- _Exercise details_:
Set out exactly every line of the entries below, starting at the line that holds "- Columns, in" and stopping after the line that holds "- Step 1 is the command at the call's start".

#### Supplied information ####

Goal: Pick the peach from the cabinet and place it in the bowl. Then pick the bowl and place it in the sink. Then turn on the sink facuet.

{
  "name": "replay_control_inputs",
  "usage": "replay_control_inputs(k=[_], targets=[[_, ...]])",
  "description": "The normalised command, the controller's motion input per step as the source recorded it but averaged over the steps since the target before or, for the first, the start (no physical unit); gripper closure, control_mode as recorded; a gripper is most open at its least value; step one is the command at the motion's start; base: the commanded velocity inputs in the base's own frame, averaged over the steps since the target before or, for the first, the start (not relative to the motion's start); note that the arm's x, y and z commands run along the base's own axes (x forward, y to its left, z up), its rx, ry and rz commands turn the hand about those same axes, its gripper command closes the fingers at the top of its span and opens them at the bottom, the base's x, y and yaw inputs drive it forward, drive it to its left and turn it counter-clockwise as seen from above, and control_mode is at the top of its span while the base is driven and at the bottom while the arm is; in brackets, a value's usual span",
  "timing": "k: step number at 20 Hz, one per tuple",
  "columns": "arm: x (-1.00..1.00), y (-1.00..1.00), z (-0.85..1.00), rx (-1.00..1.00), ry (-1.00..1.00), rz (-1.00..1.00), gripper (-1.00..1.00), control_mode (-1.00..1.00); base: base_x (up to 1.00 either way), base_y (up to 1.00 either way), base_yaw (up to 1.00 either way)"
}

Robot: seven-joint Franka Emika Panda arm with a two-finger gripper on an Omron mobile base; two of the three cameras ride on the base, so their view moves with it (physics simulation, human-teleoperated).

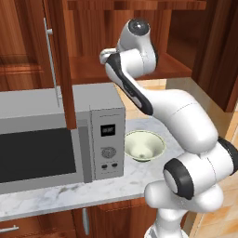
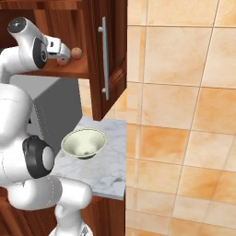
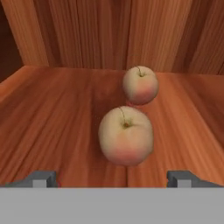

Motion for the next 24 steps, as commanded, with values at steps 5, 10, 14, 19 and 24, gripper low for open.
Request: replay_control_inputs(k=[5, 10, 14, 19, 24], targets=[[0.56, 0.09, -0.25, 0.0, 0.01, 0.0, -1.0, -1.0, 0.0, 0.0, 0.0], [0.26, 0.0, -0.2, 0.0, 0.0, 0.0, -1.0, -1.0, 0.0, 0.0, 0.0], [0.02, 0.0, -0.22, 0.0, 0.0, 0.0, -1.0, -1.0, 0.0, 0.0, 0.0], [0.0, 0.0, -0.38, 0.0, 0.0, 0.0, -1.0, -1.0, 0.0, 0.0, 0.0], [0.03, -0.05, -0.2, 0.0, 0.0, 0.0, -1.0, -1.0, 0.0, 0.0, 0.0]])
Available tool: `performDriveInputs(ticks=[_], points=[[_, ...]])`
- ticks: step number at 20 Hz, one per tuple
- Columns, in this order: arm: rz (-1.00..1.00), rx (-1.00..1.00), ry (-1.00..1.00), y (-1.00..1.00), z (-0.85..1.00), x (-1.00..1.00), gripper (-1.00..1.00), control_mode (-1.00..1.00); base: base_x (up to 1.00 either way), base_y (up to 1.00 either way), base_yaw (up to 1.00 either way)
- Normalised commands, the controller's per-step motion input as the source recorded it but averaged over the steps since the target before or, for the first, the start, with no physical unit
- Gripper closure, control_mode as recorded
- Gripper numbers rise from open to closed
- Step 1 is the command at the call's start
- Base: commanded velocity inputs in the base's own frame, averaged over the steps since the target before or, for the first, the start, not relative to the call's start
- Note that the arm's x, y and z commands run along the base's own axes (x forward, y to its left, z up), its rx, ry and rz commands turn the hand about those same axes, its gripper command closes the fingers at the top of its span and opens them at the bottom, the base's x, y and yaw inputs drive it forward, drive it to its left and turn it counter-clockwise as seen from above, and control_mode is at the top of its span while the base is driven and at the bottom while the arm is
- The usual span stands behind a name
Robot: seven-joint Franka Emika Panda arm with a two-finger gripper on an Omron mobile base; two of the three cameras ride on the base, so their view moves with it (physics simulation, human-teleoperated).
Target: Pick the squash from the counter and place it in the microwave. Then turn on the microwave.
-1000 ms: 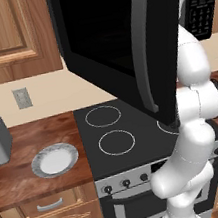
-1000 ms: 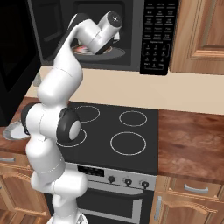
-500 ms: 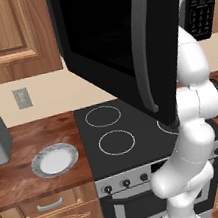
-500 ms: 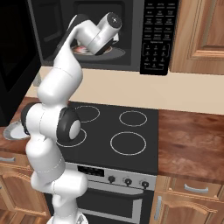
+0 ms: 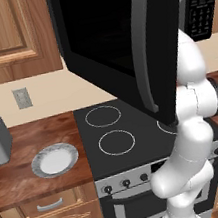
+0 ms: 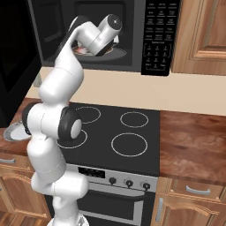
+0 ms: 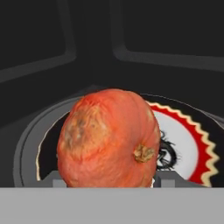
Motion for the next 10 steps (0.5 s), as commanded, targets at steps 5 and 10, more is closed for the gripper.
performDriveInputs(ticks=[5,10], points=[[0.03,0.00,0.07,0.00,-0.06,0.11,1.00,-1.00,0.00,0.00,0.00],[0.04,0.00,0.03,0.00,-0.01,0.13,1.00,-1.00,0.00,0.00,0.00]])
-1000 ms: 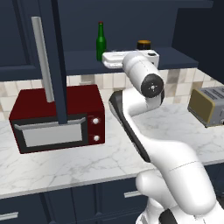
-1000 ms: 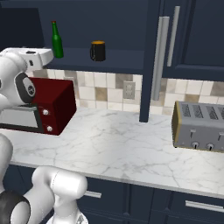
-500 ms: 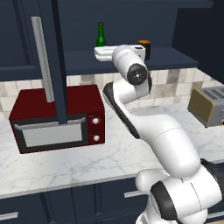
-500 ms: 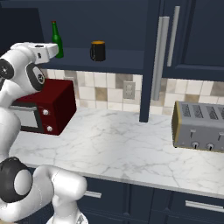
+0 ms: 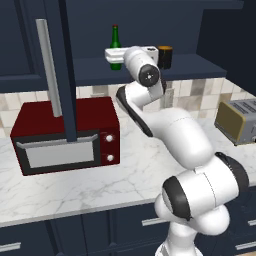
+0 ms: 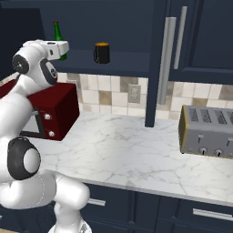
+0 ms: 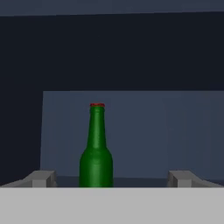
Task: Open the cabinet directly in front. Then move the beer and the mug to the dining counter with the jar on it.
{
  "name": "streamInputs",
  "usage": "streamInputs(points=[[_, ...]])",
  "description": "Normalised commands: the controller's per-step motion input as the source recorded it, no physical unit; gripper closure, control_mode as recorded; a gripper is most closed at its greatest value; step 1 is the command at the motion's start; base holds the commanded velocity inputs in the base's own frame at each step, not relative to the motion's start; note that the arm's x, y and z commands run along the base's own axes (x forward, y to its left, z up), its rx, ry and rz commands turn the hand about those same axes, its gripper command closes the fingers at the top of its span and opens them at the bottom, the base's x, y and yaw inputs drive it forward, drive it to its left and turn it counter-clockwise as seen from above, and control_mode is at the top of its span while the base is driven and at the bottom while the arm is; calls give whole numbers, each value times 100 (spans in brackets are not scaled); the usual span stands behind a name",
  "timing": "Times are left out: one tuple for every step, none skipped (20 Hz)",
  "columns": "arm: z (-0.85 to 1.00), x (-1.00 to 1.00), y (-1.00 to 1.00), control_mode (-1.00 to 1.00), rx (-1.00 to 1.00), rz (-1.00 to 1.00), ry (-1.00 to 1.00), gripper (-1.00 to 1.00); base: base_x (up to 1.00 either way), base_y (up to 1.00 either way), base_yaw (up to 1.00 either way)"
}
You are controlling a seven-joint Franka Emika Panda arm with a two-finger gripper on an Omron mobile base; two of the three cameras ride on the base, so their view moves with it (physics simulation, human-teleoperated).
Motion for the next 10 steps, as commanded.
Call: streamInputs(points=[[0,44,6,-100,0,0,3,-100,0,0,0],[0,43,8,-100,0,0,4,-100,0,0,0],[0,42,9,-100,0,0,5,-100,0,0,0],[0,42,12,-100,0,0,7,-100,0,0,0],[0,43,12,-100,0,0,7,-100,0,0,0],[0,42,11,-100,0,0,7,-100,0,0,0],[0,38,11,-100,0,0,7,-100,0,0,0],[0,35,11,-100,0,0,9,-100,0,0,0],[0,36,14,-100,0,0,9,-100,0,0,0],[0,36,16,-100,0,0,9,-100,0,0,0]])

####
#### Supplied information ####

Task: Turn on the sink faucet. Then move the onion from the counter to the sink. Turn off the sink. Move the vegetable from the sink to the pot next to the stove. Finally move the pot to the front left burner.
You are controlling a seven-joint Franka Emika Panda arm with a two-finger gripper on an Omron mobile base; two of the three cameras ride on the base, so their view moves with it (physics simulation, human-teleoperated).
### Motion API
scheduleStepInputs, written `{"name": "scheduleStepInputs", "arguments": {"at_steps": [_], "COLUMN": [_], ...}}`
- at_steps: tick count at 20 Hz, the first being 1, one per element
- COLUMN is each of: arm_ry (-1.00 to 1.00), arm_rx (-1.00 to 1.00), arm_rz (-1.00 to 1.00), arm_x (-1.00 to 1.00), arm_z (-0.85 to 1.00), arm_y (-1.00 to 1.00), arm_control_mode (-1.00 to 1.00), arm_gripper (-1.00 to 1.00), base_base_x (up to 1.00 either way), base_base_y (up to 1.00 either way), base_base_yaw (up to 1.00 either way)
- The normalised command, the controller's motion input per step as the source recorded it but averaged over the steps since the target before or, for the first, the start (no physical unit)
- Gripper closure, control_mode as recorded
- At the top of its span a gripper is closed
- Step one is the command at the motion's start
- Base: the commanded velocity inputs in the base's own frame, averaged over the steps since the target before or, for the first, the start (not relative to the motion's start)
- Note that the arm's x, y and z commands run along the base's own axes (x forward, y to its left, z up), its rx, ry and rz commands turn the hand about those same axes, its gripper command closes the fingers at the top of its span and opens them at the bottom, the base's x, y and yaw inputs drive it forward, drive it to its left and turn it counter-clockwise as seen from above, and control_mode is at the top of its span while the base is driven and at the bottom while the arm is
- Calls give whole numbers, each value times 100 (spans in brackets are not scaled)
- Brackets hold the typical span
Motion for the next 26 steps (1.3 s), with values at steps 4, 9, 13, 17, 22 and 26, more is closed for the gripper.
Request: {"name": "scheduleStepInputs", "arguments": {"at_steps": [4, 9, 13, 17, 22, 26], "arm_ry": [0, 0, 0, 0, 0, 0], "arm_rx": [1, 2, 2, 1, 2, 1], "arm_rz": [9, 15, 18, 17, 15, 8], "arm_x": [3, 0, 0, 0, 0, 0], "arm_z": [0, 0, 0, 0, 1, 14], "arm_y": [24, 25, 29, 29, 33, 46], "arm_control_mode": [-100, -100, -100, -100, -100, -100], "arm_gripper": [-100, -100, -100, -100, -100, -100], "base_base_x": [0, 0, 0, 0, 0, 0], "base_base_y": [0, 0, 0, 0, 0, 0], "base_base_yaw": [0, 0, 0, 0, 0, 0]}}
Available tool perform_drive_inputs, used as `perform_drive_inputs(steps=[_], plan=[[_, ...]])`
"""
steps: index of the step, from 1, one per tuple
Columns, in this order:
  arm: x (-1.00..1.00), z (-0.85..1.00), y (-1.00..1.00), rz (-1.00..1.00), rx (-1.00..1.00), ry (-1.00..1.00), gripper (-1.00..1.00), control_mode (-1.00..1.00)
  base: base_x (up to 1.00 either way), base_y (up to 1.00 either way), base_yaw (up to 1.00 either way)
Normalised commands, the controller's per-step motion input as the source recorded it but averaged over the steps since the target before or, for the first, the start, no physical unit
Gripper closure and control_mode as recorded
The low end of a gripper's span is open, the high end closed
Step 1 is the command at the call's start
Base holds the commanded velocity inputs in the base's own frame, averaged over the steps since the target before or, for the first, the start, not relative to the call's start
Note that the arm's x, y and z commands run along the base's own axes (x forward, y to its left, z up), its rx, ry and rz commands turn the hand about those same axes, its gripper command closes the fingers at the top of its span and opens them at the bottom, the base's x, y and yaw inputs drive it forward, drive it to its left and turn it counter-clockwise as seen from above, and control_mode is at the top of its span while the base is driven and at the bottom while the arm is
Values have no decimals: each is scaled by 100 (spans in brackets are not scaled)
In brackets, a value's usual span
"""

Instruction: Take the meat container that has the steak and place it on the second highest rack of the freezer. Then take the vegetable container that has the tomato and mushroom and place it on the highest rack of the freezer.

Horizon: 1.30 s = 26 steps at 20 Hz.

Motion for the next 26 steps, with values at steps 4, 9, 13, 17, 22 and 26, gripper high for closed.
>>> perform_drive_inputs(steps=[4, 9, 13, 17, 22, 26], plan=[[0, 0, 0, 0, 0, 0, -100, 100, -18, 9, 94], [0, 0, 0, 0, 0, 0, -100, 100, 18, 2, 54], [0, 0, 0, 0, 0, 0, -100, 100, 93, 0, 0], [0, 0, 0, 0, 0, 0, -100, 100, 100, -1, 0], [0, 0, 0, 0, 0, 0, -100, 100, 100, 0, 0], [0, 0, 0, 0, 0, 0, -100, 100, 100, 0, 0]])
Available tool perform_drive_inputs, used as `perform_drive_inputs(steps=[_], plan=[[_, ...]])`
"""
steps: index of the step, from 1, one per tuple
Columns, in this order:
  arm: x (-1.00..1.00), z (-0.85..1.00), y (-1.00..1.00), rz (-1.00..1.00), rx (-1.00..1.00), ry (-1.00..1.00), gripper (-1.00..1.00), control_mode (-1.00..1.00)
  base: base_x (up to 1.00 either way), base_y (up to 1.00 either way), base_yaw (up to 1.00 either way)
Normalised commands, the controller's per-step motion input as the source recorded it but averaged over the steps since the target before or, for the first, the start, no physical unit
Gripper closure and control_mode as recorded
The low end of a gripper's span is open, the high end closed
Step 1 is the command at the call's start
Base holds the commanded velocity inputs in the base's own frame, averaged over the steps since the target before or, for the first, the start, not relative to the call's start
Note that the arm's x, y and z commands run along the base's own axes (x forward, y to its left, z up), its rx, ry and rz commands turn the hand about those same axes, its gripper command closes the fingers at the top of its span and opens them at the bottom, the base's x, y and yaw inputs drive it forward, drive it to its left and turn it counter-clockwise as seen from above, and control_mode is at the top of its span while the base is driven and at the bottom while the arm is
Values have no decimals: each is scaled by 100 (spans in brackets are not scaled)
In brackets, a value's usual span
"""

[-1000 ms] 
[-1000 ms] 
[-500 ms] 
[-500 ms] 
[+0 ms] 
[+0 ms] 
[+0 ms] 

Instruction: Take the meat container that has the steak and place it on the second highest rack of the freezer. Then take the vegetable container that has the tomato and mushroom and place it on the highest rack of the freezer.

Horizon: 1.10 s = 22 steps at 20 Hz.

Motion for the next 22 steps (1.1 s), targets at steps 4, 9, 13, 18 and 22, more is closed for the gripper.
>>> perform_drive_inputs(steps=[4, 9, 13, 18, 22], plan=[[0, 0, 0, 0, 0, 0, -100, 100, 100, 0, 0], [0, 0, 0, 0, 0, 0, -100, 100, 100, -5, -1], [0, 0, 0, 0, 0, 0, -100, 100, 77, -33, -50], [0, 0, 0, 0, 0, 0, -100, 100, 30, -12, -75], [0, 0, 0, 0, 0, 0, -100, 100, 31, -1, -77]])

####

- _Response_:
- Columns, in this order: arm: rz (-1.00..1.00), rx (-1.00..1.00), ry (-1.00..1.00), y (-1.00..1.00), z (-0.85..1.00), x (-1.00..1.00), gripper (-1.00..1.00), control_mode (-1.00..1.00); base: base_x (up to 1.00 either way), base_y (up to 1.00 either way), base_yaw (up to 1.00 either way)
- Normalised commands, the controller's per-step motion input as the source recorded it but averaged over the steps since the target before or, for the first, the start, with no physical unit
- Gripper closure, control_mode as recorded
- Gripper numbers rise from open to closed
- Step 1 is the command at the call's start

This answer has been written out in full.